(Exercise data begins)

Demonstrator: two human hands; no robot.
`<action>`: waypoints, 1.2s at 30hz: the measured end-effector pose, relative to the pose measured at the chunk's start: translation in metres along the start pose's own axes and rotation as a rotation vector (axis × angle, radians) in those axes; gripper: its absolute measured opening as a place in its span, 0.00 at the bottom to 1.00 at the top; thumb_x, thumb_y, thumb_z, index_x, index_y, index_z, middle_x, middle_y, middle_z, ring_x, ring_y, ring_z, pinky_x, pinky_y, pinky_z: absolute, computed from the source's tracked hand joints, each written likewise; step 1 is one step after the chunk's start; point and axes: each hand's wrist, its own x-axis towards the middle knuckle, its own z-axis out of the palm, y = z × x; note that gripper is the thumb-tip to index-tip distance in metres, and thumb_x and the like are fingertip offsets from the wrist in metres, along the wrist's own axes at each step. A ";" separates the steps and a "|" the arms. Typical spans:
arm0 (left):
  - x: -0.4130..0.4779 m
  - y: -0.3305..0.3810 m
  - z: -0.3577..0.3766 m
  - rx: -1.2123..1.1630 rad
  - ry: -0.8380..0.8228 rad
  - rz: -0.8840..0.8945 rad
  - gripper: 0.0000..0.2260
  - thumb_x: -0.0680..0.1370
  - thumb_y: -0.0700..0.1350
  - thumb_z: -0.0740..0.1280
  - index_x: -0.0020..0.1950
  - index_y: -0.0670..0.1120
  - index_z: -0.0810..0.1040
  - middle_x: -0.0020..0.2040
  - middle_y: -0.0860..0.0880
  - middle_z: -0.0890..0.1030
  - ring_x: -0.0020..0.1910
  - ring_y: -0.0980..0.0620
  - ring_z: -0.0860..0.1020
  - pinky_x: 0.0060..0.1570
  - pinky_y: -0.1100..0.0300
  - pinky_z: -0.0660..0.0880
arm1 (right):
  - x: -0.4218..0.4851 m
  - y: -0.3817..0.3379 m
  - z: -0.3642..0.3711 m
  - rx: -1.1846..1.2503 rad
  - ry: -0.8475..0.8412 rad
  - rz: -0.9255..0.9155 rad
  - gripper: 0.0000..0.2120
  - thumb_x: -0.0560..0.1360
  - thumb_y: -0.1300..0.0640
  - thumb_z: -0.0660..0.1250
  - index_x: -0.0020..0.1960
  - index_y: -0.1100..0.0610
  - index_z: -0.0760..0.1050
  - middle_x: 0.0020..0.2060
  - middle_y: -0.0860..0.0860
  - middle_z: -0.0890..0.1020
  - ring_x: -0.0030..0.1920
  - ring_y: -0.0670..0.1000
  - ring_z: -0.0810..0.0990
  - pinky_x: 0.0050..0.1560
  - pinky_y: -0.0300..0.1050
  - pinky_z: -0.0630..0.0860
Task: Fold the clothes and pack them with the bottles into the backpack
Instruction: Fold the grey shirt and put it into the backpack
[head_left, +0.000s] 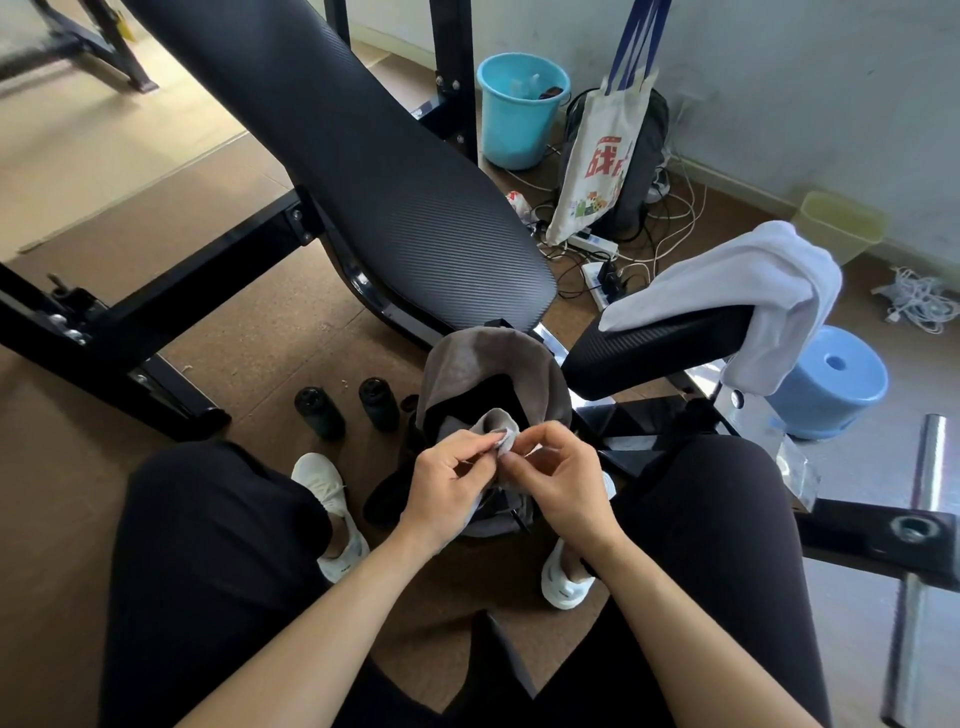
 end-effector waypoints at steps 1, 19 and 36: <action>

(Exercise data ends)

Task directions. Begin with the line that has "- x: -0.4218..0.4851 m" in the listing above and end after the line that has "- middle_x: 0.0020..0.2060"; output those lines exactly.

Answer area.
  - x: -0.4218..0.4851 m
  - y: -0.3817..0.3379 m
  - z: -0.3642..0.3711 m
  - rx: -1.1846..1.2503 rad
  - ry: -0.8475..0.8412 rad
  - rz: -0.9255..0.9155 rad
  - gripper: 0.0000..0.2120
  - thumb_x: -0.0560..0.1360
  - thumb_y: -0.1300..0.0640
  - thumb_z: -0.0660..0.1250
  - index_x: -0.0020..0.1960
  - index_y: -0.1100..0.0610
  - index_z: -0.0760..0.1050
  - middle_x: 0.0020..0.2060

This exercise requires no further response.